Why I Wore Lipstick to My Mastectomy
“Extensive intraductal carcinoma, poorly differentiated, clean margins, negative estrogen receptors, lobular.”
“You’re so young.”
“You’re so pretty.”
“It’s such a shame.”
Well, that was not helpful.
So, she decided she needed to take control of her life.
She put on lipstick and high heels and went to a strip club.
Her doctors were giving her conflicting recommendations about whether she should have a mastectomy or a lumpectomy, or even a double mastectomy.
Each ended their recommendation with the statement that it was her choice.
She didn’t want it to be her choice.
She wanted the doctors to tell her what to do.

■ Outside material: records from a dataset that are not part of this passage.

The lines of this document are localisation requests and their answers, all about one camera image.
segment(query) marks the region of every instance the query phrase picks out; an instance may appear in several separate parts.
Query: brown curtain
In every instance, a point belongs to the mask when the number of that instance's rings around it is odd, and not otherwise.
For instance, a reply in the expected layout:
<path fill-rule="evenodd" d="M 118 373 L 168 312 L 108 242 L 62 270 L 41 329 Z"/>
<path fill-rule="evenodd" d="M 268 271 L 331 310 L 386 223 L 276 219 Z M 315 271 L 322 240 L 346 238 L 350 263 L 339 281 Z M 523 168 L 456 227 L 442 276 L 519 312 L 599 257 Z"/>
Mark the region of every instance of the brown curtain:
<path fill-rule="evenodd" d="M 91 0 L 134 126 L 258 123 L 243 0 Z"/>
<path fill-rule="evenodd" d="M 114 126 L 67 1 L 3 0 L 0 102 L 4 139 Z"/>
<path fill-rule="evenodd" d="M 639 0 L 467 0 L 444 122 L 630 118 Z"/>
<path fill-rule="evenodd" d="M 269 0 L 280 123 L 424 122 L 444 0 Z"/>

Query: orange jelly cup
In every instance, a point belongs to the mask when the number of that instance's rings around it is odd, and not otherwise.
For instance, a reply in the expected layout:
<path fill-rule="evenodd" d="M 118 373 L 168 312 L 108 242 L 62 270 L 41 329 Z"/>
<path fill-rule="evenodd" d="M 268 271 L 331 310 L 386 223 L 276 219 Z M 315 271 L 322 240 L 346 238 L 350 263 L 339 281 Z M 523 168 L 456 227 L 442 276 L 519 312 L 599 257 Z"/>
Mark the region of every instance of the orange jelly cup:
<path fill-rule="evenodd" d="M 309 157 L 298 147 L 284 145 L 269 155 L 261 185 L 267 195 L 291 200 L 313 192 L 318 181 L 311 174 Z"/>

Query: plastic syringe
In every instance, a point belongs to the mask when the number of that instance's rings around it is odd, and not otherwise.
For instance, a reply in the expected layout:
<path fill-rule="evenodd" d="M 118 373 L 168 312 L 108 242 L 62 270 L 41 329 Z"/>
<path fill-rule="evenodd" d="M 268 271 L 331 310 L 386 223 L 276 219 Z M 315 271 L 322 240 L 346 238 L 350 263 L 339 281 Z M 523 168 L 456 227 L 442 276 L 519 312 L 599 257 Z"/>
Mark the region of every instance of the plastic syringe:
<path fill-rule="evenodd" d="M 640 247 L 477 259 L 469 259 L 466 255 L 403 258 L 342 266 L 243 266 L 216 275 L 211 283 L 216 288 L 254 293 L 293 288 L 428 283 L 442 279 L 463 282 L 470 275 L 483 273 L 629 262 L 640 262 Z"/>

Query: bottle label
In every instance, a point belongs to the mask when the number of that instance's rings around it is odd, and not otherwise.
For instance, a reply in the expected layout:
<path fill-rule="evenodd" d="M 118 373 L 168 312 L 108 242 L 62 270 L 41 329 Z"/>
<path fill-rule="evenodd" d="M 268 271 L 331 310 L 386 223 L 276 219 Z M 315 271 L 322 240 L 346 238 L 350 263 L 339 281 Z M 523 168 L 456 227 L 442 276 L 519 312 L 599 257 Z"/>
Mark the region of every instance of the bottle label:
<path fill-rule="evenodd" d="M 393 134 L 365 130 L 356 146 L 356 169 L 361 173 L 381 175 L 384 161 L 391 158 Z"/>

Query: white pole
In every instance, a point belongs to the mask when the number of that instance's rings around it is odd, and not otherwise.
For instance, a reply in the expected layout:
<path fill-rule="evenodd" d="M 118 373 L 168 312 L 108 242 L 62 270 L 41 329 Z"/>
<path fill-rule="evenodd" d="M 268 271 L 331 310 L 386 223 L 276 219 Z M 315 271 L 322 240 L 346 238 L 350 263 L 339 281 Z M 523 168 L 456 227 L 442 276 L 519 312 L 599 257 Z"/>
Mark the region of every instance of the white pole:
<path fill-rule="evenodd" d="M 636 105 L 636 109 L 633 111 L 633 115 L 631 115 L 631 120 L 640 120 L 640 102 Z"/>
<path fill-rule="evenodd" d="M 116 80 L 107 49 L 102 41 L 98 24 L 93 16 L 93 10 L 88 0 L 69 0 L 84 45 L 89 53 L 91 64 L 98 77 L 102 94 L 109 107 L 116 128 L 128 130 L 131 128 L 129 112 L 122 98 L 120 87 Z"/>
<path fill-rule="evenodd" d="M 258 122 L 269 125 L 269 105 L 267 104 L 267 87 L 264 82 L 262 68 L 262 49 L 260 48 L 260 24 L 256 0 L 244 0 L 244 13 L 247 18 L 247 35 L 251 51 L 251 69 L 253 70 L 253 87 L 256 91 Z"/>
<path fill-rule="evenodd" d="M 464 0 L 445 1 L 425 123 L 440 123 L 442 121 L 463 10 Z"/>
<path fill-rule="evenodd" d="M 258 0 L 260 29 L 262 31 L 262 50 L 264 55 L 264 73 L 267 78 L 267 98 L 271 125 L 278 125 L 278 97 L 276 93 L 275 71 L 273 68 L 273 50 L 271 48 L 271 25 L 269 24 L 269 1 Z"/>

In the end, she had a single mastectomy with chemotherapy.
It’s not that she ever considered performing in a strip club, but with a mastectomy she knew she never would be able to.
What would she be giving up?
It was the lipstick that was the key to her courage throughout her journey.
“Lipstick – I never used to wear it.
“I used to be strictly a gloss girl: Bonne Bell.”
“Lipstick was reserved for movie stars, rocker chicks, magazine-ad models, and a certain type of woman that I knew I was not.”
“The tinted gloss sustained me until college, when I received some red lipstick as a free gift with a purchase…”
“Some sort of confidence was on my lips staring back at me.”
What Sustained Her?
Lucas not only had a good job in an industry she loved, in a vote of confidence, they promoted her while she was undergoing chemotherapy.
Her boss was a breast cancer survivor.
Her parents, family and friends surrounded her at her chemotherapy sessions.
Her husband was a surgeon who practiced at the hospital where she had her mastectomy.
And, although professional courtesy helped sustain him, he worried that either 1) she would die or 2) she would wake up after her brush with death, decide she wanted a different life and leave him.
So, his professional preparation was a mixed bag.
Playing the Cancer Card
The first two taxi drivers she told that she had cancer had wives who had also had it.
On leaving her first chemotherapy session:
“When the empty taxi pulls over the first thing I hear is heavy metal music…I do not want to step into a Black Sabbath concert now because I feel so queasy….
“He’s covered in tattoos and wearing a black bandanna..
‘I just had my first chemotherapy treatment. Please, please try to drive slowly.
‘I’m so scared that I’ll vomit in your car.’
“The next thing I hear is soft classical music and he has pulled his taxi over. …
‘My wife had ovarian cancer and it was the chemo that nearly killed her.’
“He rolls down the windows in case I need to vomit and drives so slowly that we get honked at four times.
“He parks the taxi in front of my apartment building and insists on carrying my bag and walking me to the front door.”
After Lucas’s final breast reconstruction surgery she decided that instead of a nipple tattoo, she wanted an actual tattoo, a heart at the end of her mastectomy scar, across the skin over her implant.
“My scar looks like a skid mark, where I hit the brakes and came so close to death.”
She called around to tattoo parlors to see if this were even possible and found one that understood the physiology of her request.
Afterwards, she agreed to a topless photo for Self magazine to bring mastectomy and reconstruction out of the closet of fear and shame.
Could She Have Children?
After a cancer survivors’ walk for breast cancer, Lucas was approached by a young woman.
“Just as I’m about to take off my survivor hat a young Mom holding a baby walks up to me.
‘Excuse me. Are you a survivor?’
‘I came to the walk today to meet a young woman and show her my baby.’
‘All my doctors told me not to get pregnant, but I did anyway.’
‘I wanted to show my baby to someone to give her some hope.’”
The doctors recommended that Lucas wait two years after her chemotherapy treatment.
She waited five.
“When I walk into my baby shower the first thing I notice is all the pink – and I panic.”
“Pink is precarious and dangerous to me now. I have been wearing pink ribbons since my diagnosis.”
Lucas had a daughter and a few years later, a son.
What Is It About Lipstick?
“I do love lipstick because no one is born with it.
“It is so democratic.”
She remembers the day of her mastectomy surgery.
“Each time I wear lipstick, I am emboldened by the memory of that day: the IV line in my arm, my surgical gown with my butt hanging out, and my perfectly applied lipstick.”
“I swear I can still taste that hope.”
Where Is She Now?
Lucas is Executive Director of Public Affairs at Lifetime TV, in New York City.
Her web site promotes early detection, like the discovery of lumps in a self-breast exam that first sent her to her doctor.
After a mastectomy, part of reconstruction of a breast can include reconstruction of a nipple.
Optionally, tattoos can duplicate a natural, nipple color.